**Information provided**
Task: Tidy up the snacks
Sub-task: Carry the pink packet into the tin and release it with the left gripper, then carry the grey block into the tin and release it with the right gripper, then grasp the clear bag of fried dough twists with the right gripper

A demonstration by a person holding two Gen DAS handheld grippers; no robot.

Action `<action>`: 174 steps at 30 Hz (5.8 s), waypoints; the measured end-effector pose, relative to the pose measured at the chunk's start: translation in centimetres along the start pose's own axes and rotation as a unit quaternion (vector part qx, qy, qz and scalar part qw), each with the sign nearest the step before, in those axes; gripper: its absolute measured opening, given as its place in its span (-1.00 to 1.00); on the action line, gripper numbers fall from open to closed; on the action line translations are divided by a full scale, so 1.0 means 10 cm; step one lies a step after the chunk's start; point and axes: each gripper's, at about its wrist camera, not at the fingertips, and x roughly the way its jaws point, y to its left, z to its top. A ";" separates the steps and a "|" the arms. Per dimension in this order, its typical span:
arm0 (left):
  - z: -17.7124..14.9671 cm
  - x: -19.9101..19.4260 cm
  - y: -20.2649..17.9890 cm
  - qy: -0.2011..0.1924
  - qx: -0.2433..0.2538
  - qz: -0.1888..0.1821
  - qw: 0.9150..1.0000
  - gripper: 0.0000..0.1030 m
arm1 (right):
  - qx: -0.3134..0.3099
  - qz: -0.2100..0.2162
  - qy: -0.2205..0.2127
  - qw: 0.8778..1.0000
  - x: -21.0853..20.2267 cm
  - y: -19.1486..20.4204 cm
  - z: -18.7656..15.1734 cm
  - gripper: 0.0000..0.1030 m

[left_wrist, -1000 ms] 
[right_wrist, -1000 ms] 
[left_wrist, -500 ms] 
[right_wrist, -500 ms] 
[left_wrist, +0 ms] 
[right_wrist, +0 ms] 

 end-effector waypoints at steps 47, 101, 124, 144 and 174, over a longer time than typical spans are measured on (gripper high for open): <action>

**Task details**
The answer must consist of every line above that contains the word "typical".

**Output**
Action `<action>`: 174 steps at 30 Hz (5.8 s), waypoints; the measured end-effector pose, relative to the pose measured at the chunk's start: translation in centimetres along the start pose's own axes and rotation as a unit quaternion (vector part qx, qy, qz and scalar part qw), each with the sign nearest the step before, in those axes; gripper: its absolute measured opening, given as its place in its span (-1.00 to 1.00); on the action line, gripper numbers fall from open to closed; on the action line translations are divided by a full scale, so 1.0 means 10 cm; step one lies a step after the chunk's start; point and axes: each gripper's, at about its wrist camera, not at the fingertips, and x roughly the way its jaws point, y to its left, z to its top. A ";" separates the steps and a "|" the arms. Per dimension in this order, its typical span:
 end-effector waypoints at steps 47, 101, 124, 144 and 174, over a longer time than typical spans are measured on (gripper high for open): <action>

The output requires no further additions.